Era un bravo papà. E Salvatore lo sapeva e lo amava profondamente. A 13 anni, Tore era già uomo tutto d’un pezzo. Educatissimo, studioso pur fra mille difficoltà lasciategli addosso da una preparazione scolastica – come si usava allora e credo si usi ancora oggi dire – alquanto lacunosa. Quando all’esame finale di terza media terminò le prove orali, mi si fece appresso in corridoio e mi abbracciò senza risparmio di energie.Grazie di tutto, prof. urlò quasi. Sei stato grande, Salvatore, devi essere contento e anche il tuo papà lo sarà gli dissi, commuovendomi un po’. Era il giugno dell’80. Fammi avere tue notizie gli ricordai. Lui annuì, poi mi girò le spalle e se ne andò, libri in mano, abbracciato a grappolo dai compagni. Lo rividi una decina d’anni dopo. Uno dei tanti incontri a distanza con allieve e allievi di un tempo che, coi loro anni, coi loro matrimoni, coi loro figli ti fanno sentire inesorabilmente e improvvisamente vecchissimo, nonostante la gioia di essere stato, proprio tu, riconosciuto da loro. Fu per caso che tornai ad imbattermi  in Salvatore. L’auto quasi a secco, un distributore di benzina. Ancora a Vallette, via Sansovino. Cicli e ricicli storici. Sto infilando la pompa del carburante nell’apposita finestrella dell’auto, con la solita imbranataggine che mi blocca ogni volta che devo esprimermi in gesti di banale manualità.
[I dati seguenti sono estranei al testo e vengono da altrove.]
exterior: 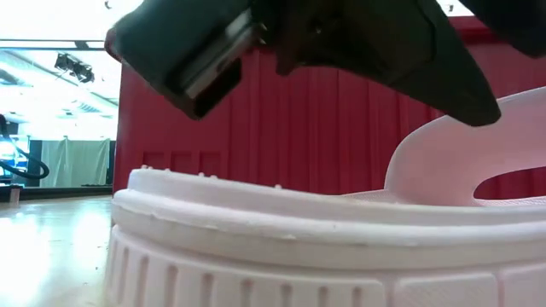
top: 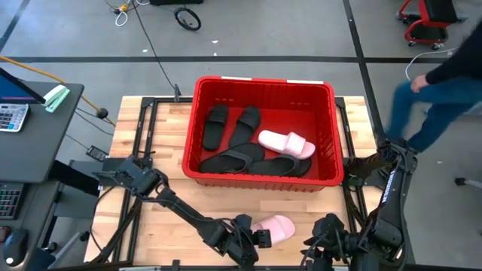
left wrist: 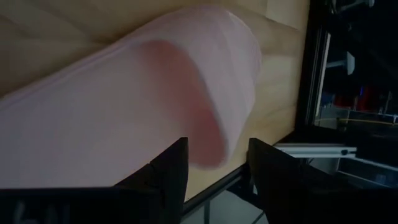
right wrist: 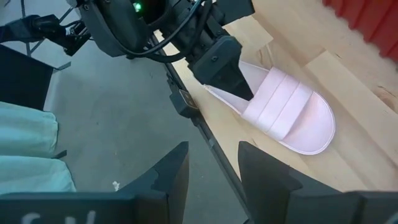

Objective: Pick and place slides into bin
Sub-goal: Put the pink slide into the red bin

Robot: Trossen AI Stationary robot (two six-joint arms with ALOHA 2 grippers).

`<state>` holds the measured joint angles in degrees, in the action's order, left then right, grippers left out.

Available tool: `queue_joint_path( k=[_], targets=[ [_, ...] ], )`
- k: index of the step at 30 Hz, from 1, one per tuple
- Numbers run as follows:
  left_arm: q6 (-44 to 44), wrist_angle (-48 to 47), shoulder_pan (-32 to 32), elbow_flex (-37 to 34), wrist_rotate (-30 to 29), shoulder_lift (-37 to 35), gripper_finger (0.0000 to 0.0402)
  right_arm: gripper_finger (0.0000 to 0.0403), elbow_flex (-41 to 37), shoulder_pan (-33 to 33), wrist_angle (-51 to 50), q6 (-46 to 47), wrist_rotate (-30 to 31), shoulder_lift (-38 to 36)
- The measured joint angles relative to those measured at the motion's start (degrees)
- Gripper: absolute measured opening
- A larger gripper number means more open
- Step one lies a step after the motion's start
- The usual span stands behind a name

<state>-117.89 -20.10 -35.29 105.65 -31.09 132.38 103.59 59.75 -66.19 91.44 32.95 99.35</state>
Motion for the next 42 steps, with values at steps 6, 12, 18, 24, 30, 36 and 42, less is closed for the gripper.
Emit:
queue_joint_path(
  k=[6,12,18,24,30,36,42],
  targets=[
    [0.1,0.1,0.3,0.0,-0.1,0.0,0.0172,0.0144,0.0,0.0,-0.1,0.3,0.0,0.0],
    [0.5,-0.3,0.8,0.0,-0.1,0.3,0.0172,0.0144,-1.3,-0.1,1.5,0.5,0.1,0.4],
    [2.6,0.3,3.3,0.1,0.5,1.6,0.0172,0.0144,-1.9,-0.4,3.8,0.3,0.6,0.3],
    [8.2,0.9,5.9,0.0,2.8,3.1,0.0170,0.0144,-1.2,-0.4,3.9,0.0,2.1,0.0],
    [19.4,4.6,6.3,1.2,3.9,3.0,0.0083,0.0144,-1.2,0.0,3.9,0.0,2.1,0.0],
    [26.6,4.3,4.7,8.1,4.0,2.1,0.0019,0.0144,-1.2,0.9,4.7,0.0,2.5,-0.9],
    [42.7,-2.9,2.7,22.8,3.6,-0.8,0.0011,0.0144,0.9,3.9,8.7,-7.5,5.9,-5.3]
  ],
)
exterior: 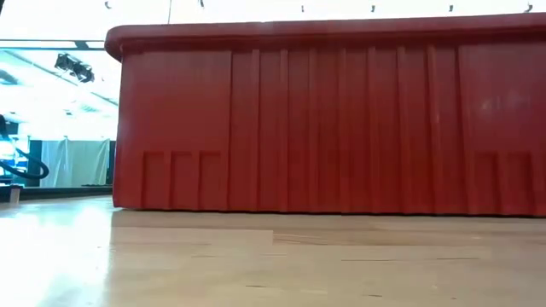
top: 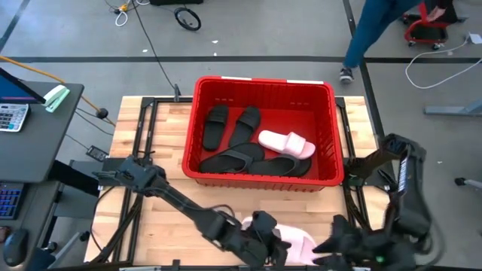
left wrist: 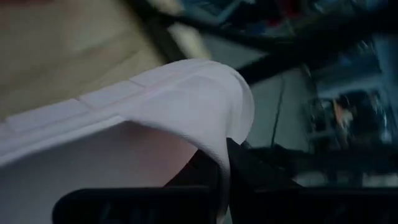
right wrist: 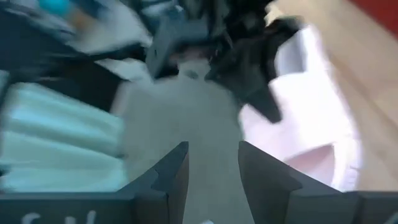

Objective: Pick and place slides into bin
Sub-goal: Put the pink slide into the red bin

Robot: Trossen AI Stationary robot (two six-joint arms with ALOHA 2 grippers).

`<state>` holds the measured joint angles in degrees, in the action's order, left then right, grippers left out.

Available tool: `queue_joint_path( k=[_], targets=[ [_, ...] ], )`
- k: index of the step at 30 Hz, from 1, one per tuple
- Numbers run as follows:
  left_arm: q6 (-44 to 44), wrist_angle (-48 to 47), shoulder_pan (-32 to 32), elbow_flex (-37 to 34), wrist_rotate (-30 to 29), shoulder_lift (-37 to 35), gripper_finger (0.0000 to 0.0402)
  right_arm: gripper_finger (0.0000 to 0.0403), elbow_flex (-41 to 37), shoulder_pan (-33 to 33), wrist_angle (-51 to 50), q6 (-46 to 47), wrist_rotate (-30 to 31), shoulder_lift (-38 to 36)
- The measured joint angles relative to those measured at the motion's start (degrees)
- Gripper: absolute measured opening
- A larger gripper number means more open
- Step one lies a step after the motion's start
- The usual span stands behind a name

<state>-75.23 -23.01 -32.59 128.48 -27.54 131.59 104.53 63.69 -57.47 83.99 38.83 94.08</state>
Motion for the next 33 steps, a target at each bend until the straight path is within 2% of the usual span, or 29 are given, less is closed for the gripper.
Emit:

Ma…professò…è proprio lei!? Mi giro e il finanziere, l’agente in divisa grigio-verde che mi trovo davanti, una mole d’uomo, sorride allargando le braccia. Mi afferra come una piuma e mi solleva come fosse Benigni con Pippo Baudo. Salvatore! Il suo abbraccio era inconfondibile e soffocante e rinvigorito dal  tempo. Mi rimette a terra e mi srotola addosso più di dieci anni di vita. Il diploma, il servizio militare, l’ingresso nelle “Fiamme Gialle”, una fidanzata da sposare non appena sistemato. Il solito grande, bravo ragazzo. E’ un fiume in piena, Salvatore. Mi aiuta anche – meno male – a riempire il serbatoio dell’auto. Poi mi riabbraccia. E’ lo stesso ragazzone di sempre.

 

Sono contento, professò!Grazie alla scuola, grazie a te. Che pazienza avete avuto tutti, ma ne è valsa la pena! Oggi so di aver scelto la strada giusta!Aveva ragione Salvatore. Ed ora eccolo lì, con i conti della vita in ordine e la voglia di una vita semplice e normale, con una moglie, i figli, il papà che toccherà il cielo con un dito se presto gli regalerà un nipotino. Eccolo Salvatore, nella sua perfetta inappuntabile divisa da finanziere. Avrei voluto impacchettarlo e portarmelo via come un trofeo: guardate gente quello che la scuola riesce ancora a fare…  anche alle Vallette, alla Falchera o a Mirafiori! Poi lo guardo fisso negli occhi: Bravo Salvatore, ce l’hai fatta. E’ proprio vero quello che allora ci dicevamo. Ricordi? Fuori di qui, spetta a voi scegliere. O con la legge o contro la legge! O ‘salvati’ o ‘sommersi’! E quante, purtroppo, le scelte sbagliate. Tante, troppe. Arrivate al capolinea di una panchina. La siringa ancora in vena. E i visi da bambino, terrei e increduli con quegli occhi sbarrati a trattenere le sagome di un piccolo mondo fatto di palazzoni infiniti e piccoli giardini, invisibili nella nebbia invernale e paesi di sedie con popolo vociante nella calura delle notti estive. Scelte. A volte terribili, senza via di ritorno. Rotolate dietro la porta di una cella  dove entrare ed uscire all’infinito o dietro deliri d’onnipotenza con bottiglie di birra infilate in gola, senza uscite di sicurezza né alternative a vite da vivere così o niente. O guardie o ladri, insomma, Salvatore! E Salvatore, per grazia del cielo, aveva scelto da par suo. Era diventato “guardia”! Nel vero senso della parola.